Where is the Kramer Snake Sabo Baretta Made?

Knowing where the guitar is produced is a good way to know how well it's built. Some manufacturing countries are known for having higher quality standards. For example, most expensive guitars are made in the US or Japan, but there are some exceptionally great countries—like South Korea—that are building a good reputation.

The Kramer Snake Sabo Baretta is made in Indonesia. Many people prefer the quality of an Indonesian guitar over a Chinese. Respectable brands like Epiphone, Ibanez and Schecter are building in this country because of the great quality and lower price. Some people like to compare them to the ones built in Japan during the 80s, when Japanese guitar makers made a name for themselves.

Now, let's take a look at the quality of the materials used to build this guitar.

Quality of Wood Used in the Kramer Snake Sabo Baretta

As an electric guitar, type of wood won't affect the tone and sustain much. Instead, the hardware will be much more important. However, wood is still important for the look and feel of the guitar in general.

These are the types of wood used in the Kramer Snake Sabo Baretta:

Alder wood pattern used for guitar building
Alder Body
Maple wood pattern used for guitar building
Maple Neck
Laurel wood pattern used for guitar building
Laurel Fretboard

The body is made of Alder. This is a lightweight type of wood that was popularized by Fender. According to them, it's a wood that offers a balanced tone but that favors the upper midrange slightly.

The neck is made of Maple. This is one of the most popular types of wood used in all kinds of guitars. It's heavy, strong and compact, which makes it great for necks. However, it's also used for fretboards, bodies and tops due to its light color, resistance and beautiful patterns. When it comes to tone, it highlights the mid and high frequencies.

Finally, the fretboard material is Laurel. There are many types of Laurel, but East Indian is the most common for guitar building. Its color can vary from dark to light brown with black lines. Many people find its tonality similar to Rosewood, which favors the warmer frequencies.

Bridge

The bridge is a Floyd Rose 1000 series Tremolo with EVH D-Tuna Drop D Tuning System. With this type of tremolo bridge, you'll be able to perform dive bombs and pinch harmonics without getting out of tune. This type of bridge gives you the best versatility, but it also makes it harder to set up your guitar correctly, especially when changing your strings.

Nut Material

Another important thing to analyze is the nut material, as it's one of the most important aspects that can affect the sound and playability of your guitar. A well-cut nut will make sure the guitar stays in tune and will make it more comfortable to play.

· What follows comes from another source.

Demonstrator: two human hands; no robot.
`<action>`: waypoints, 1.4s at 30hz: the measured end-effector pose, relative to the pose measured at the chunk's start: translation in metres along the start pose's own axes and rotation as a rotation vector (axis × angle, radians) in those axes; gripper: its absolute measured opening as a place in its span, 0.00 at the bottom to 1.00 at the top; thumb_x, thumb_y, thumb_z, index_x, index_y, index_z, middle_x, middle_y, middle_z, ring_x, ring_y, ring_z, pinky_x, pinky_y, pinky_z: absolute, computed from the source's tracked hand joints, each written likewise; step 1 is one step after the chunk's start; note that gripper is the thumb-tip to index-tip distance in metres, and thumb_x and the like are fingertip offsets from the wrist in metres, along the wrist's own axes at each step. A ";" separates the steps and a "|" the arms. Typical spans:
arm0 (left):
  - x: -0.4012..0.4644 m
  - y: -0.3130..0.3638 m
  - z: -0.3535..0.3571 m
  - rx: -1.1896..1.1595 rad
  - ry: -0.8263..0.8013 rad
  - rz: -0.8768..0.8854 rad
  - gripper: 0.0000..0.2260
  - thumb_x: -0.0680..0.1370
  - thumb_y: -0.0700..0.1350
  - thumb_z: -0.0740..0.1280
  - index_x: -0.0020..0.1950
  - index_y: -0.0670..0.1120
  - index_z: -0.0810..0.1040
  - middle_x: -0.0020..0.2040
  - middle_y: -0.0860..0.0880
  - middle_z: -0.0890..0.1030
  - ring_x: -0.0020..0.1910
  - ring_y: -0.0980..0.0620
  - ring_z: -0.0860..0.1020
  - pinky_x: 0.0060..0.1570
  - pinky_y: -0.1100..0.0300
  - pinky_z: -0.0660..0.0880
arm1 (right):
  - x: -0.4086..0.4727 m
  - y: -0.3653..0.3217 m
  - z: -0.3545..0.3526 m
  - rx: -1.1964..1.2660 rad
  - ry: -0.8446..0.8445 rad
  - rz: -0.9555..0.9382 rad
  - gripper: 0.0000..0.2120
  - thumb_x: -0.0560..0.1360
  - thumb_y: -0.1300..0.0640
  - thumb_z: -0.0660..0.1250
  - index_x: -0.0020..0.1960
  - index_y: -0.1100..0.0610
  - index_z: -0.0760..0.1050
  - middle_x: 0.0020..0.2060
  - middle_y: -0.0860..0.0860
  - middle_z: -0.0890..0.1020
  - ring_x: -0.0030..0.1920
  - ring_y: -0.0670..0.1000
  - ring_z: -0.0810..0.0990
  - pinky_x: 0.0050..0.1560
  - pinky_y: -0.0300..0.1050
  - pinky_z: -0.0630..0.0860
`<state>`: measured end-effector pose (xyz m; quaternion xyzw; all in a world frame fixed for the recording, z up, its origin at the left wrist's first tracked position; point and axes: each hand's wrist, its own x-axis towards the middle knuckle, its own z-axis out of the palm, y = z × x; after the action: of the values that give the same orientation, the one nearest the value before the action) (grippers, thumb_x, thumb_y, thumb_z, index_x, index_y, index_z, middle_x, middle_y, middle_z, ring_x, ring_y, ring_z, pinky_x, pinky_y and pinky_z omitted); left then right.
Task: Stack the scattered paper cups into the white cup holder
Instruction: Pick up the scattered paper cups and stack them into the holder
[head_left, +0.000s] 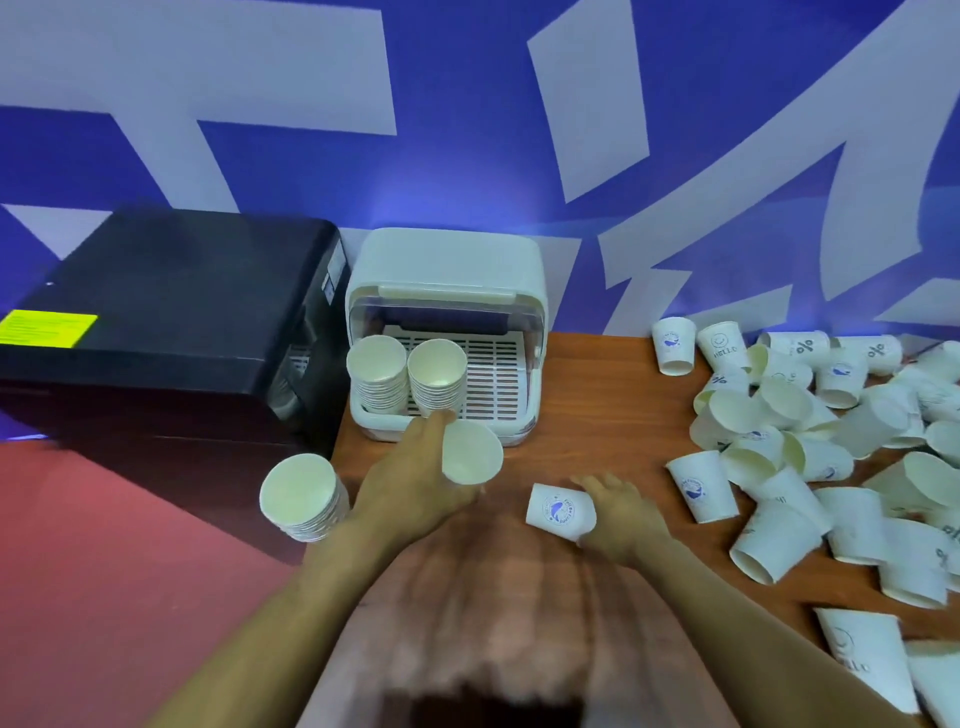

In this case, the Kramer Snake Sabo Baretta has a Locking nut. Instead of the typical nut, this nut locks the strings in place and will make them stay in tune even after heavy tremolo use. This type of nut provides the best tune stability, but they also make the guitar more expensive.

Unfortunately, it doesn't come with a retainer bar for the nut, which would be a helpful addition. Without it, the strings will change pitch once you lock down the nut, so you'll have to make more micro-adjustments at the bridge to tune it correctly.

Neck Joint

The neck joint is the part where the neck of the guitar meets the body. There are three main techniques to attach both parts together: Set-In, Bolt-On and Neck-Through. The latter two provide different advantages, although neck-throughs are the most expensive.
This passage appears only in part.